Stored items:

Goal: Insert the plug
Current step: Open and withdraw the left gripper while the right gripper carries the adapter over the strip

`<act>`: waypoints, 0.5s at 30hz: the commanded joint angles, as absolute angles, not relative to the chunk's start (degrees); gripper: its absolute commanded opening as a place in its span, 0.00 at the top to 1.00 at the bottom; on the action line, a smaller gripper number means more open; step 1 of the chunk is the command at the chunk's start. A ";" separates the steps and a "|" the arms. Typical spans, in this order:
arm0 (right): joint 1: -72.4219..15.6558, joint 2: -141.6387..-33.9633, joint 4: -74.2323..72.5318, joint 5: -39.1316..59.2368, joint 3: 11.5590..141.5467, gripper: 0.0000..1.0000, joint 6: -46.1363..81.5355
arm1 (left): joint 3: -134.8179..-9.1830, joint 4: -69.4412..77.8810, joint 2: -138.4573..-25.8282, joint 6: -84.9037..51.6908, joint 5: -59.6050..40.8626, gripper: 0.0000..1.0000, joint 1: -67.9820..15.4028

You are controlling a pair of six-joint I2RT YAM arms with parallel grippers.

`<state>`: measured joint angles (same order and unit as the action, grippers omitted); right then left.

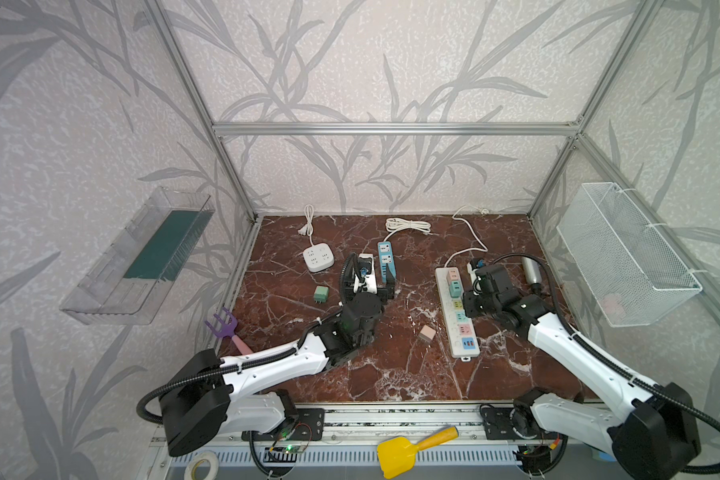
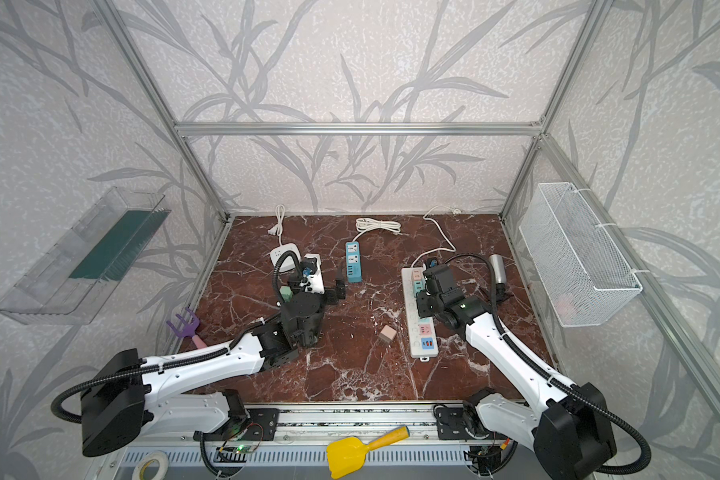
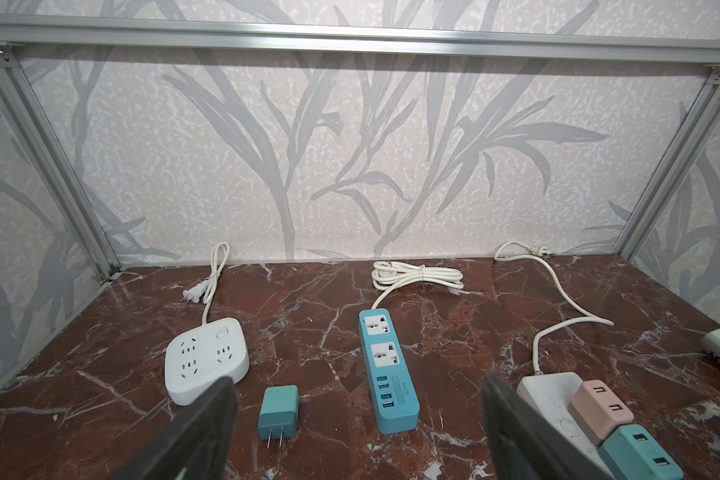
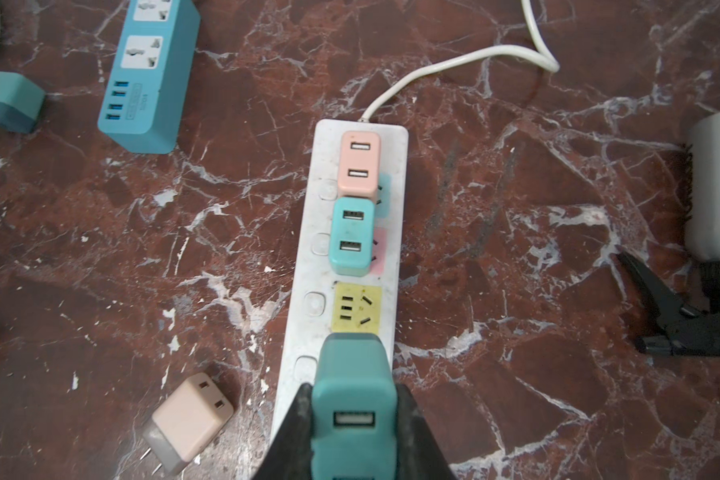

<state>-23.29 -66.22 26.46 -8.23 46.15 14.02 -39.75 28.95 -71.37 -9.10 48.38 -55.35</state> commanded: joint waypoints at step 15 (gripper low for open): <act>-20.78 -76.16 21.49 -2.72 48.86 1.00 14.95 | -41.62 25.53 -70.58 -12.30 47.73 0.10 -54.93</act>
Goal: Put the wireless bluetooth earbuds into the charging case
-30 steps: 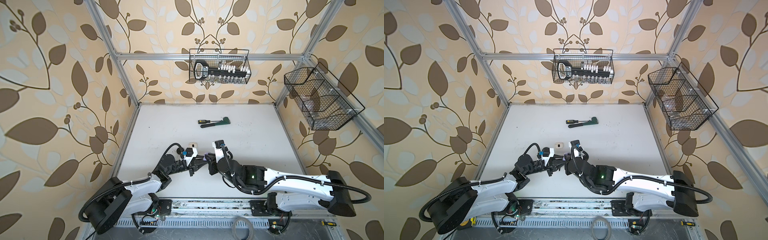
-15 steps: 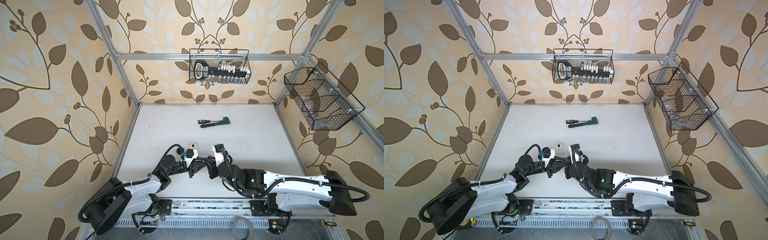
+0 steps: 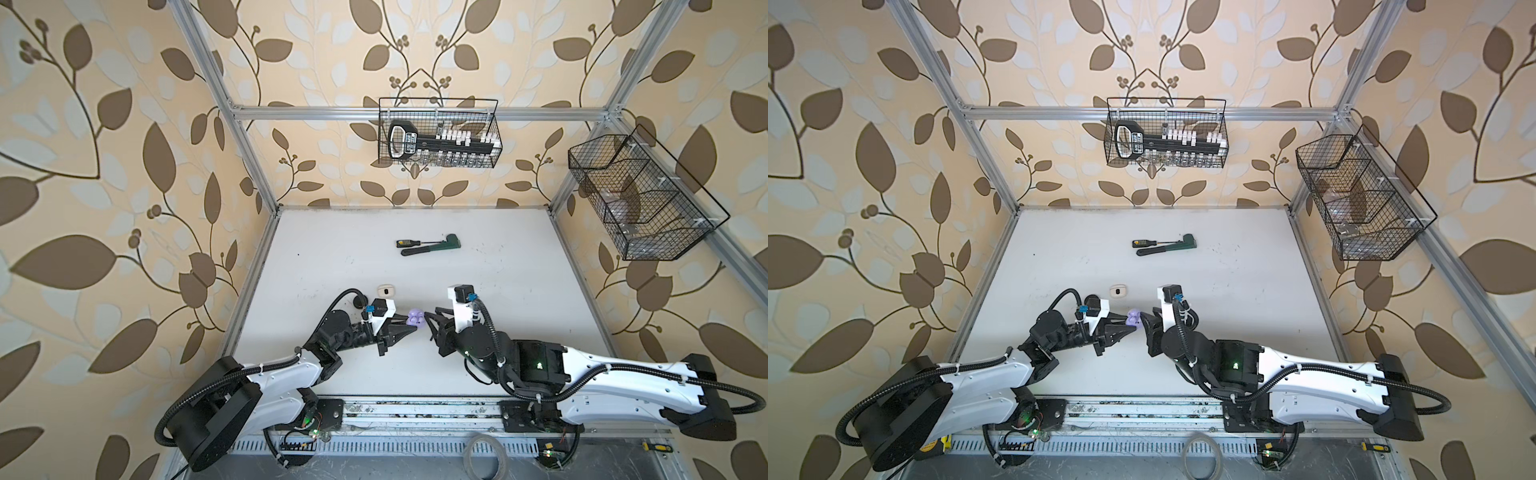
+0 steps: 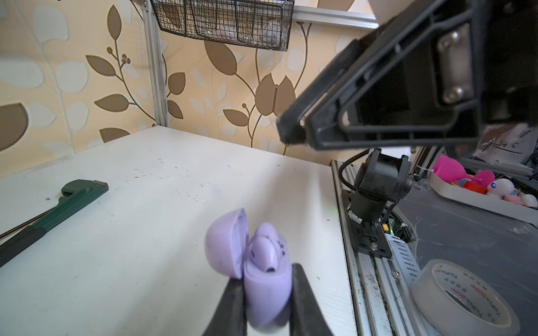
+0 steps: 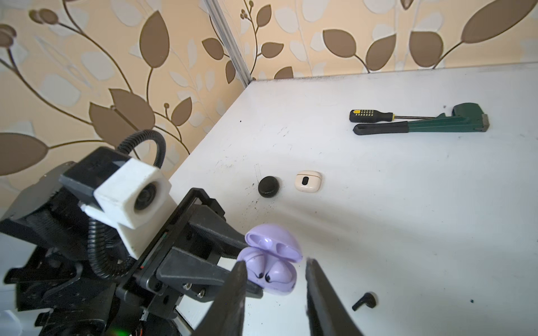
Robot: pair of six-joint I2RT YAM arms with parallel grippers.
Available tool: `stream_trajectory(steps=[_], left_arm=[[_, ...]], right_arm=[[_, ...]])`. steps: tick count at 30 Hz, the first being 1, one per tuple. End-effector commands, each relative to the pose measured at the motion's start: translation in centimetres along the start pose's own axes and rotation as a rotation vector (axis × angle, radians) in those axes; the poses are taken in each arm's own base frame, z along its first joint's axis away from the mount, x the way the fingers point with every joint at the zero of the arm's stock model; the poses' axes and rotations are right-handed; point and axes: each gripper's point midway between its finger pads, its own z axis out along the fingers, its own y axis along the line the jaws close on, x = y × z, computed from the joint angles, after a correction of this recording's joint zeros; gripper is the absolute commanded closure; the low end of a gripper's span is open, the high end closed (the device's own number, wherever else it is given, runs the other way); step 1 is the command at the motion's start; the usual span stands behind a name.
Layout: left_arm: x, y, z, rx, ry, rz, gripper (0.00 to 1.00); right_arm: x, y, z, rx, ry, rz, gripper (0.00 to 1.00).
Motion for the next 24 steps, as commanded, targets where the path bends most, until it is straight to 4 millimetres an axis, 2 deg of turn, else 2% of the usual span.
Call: stream_trajectory(steps=[1, 4, 8, 15, 24], left_arm=[[-2.4, -1.4, 0.1, 0.061, -0.073, 0.093, 1.00], [-2.5, -2.1, 0.1, 0.099, -0.078, 0.099, 1.00], [-2.6, -2.5, 0.1, 0.128, -0.079, 0.098, 1.00], [-2.7, -3.0, 0.3, 0.163, -0.078, 0.090, 1.00], [-2.6, -3.0, 0.4, 0.168, -0.072, 0.081, 1.00]], right_arm=[[-1.0, -2.9, 0.1, 0.073, -0.010, 0.013, 0.65], [-0.3, -5.3, 1.3, 0.080, 0.012, 0.068, 0.65], [1.7, -6.3, 3.1, 0.013, 0.064, 0.128, 0.65], [3.3, -4.2, 5.1, -0.104, 0.118, 0.126, 0.65], [3.4, -1.7, 5.2, -0.202, 0.113, 0.116, 0.66]])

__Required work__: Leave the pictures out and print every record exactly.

__Written solution__:
Goal: Insert the plug
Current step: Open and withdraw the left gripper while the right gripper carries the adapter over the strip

`<act>`: waypoints, 0.5s at 30hz: the commanded joint angles, as absolute angles, not relative to the chunk's start (degrees); gripper: its absolute commanded opening as a place in its span, 0.00 at the top to 1.00 at the bottom; on the action line, a smaller gripper number means more open; step 1 of the chunk is the command at the chunk's start. A ";" separates the steps and a "|" the arms. Typical spans, in this order:
arm0 (right): joint 1: -72.4219..15.6558, joint 2: -141.6387..-33.9633, joint 4: -74.2323..72.5318, joint 5: -39.1316..59.2368, joint 3: 11.5590..141.5467, gripper: 0.0000..1.0000, joint 6: -46.1363..81.5355
arm1 (left): joint 3: -134.8179..-9.1830, joint 4: -69.4412..77.8810, joint 2: -138.4573..-25.8282, joint 6: -84.9037..51.6908, joint 5: -59.6050..40.8626, gripper: 0.0000..1.0000, joint 1: -67.9820..15.4028

You are controlling a pair of six-joint I2RT YAM arms with parallel grippers.

`<state>`: measured joint angles (same order and unit as the action, grippers omitted); right then left.


<state>-23.29 -66.22 26.46 -8.23 46.15 14.02 -39.75 28.95 -71.37 -9.10 48.38 -55.35</state> commanded: joint waypoints at step 15 (gripper low for open): <act>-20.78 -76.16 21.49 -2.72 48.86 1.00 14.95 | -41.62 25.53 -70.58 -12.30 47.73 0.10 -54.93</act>
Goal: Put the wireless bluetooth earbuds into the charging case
-30 steps: 
-15 steps: 
+0 steps: 
+0 steps: 
+0 steps: 
Robot: pair of six-joint I2RT YAM arms with parallel grippers.
Available tool: `stream_trajectory(steps=[_], left_arm=[[_, ...]], right_arm=[[_, ...]])`. steps: tick count at 30 Hz, the first being 1, one per tuple. End-effector commands, each relative to the pose measured at the motion's start: translation in centimetres along the start pose's own axes and rotation as a rotation vector (axis × angle, radians) in those axes; the poses are taken in each arm's own base frame, z along its first joint's axis away from the mount, x the way the fingers point with every joint at the zero of the arm's stock model; the poses' axes and rotations are right-handed; point and axes: each gripper's point midway between its finger pads, its own z axis out along the fingers, its own y axis along the line the jaws close on, x = y × z, computed from the joint angles, after a correction of this recording's joint zeros; gripper is the absolute commanded closure; the low end of a gripper's span is open, the high end closed (the device's own number, wherever else it is given, runs the other way); step 1 is the command at the motion's start; the usual span stands behind a name.
Layout: left_arm: x, y, z, rx, ry, rz, gripper (0.00 to 1.00); right_arm: x, y, z, rx, ry, rz, gripper (0.00 to 1.00).
Motion for the next 24 steps, as commanded, targets where the path bends most, until it is straight to 4 millimetres an axis, 2 deg of turn, else 2% of the usual span.
Call: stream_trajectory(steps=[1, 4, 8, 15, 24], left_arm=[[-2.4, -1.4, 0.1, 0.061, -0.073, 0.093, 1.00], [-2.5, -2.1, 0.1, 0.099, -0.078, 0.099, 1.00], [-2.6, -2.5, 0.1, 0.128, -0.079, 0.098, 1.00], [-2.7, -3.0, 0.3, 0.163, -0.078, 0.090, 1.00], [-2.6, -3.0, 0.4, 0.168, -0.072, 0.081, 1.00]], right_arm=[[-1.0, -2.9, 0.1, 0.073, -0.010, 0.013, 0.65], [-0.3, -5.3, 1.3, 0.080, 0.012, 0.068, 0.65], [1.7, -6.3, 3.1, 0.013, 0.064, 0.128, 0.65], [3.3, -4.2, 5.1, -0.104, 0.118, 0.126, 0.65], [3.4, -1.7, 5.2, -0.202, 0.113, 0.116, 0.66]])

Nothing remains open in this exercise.